##### Material for this exercise

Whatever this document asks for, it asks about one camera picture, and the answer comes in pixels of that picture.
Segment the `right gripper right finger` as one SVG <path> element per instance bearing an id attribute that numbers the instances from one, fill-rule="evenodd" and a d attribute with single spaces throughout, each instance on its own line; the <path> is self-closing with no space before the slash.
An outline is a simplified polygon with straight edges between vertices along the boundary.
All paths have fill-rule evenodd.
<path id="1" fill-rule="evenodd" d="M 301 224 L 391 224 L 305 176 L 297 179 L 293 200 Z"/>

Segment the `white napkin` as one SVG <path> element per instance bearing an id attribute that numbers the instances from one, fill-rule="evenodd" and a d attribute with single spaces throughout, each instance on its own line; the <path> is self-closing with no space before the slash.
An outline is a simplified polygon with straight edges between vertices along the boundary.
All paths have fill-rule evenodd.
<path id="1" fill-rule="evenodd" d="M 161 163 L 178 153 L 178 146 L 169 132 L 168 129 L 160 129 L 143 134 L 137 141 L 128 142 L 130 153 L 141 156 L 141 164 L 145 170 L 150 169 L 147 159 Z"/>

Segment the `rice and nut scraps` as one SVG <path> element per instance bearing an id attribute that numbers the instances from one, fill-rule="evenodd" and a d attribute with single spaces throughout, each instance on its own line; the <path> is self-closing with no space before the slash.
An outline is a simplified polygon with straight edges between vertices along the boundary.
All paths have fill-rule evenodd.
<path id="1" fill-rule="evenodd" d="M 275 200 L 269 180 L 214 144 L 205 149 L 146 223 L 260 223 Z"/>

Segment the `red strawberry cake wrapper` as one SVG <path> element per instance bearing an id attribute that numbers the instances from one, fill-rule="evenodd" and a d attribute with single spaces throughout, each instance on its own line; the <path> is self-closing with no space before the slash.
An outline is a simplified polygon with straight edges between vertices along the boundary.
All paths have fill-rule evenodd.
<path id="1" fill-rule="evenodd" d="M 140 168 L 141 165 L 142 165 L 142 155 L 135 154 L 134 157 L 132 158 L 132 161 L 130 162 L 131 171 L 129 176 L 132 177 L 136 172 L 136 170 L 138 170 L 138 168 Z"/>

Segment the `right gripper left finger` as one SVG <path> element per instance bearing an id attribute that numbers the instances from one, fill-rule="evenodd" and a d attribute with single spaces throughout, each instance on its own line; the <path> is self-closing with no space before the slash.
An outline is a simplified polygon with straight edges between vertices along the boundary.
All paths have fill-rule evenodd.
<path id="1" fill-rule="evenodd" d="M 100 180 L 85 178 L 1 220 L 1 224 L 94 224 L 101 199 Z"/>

##########

▸ **Required action**
Find the number of lines in the records that include the word "right". Write only that number.

▸ **Result of this task**
2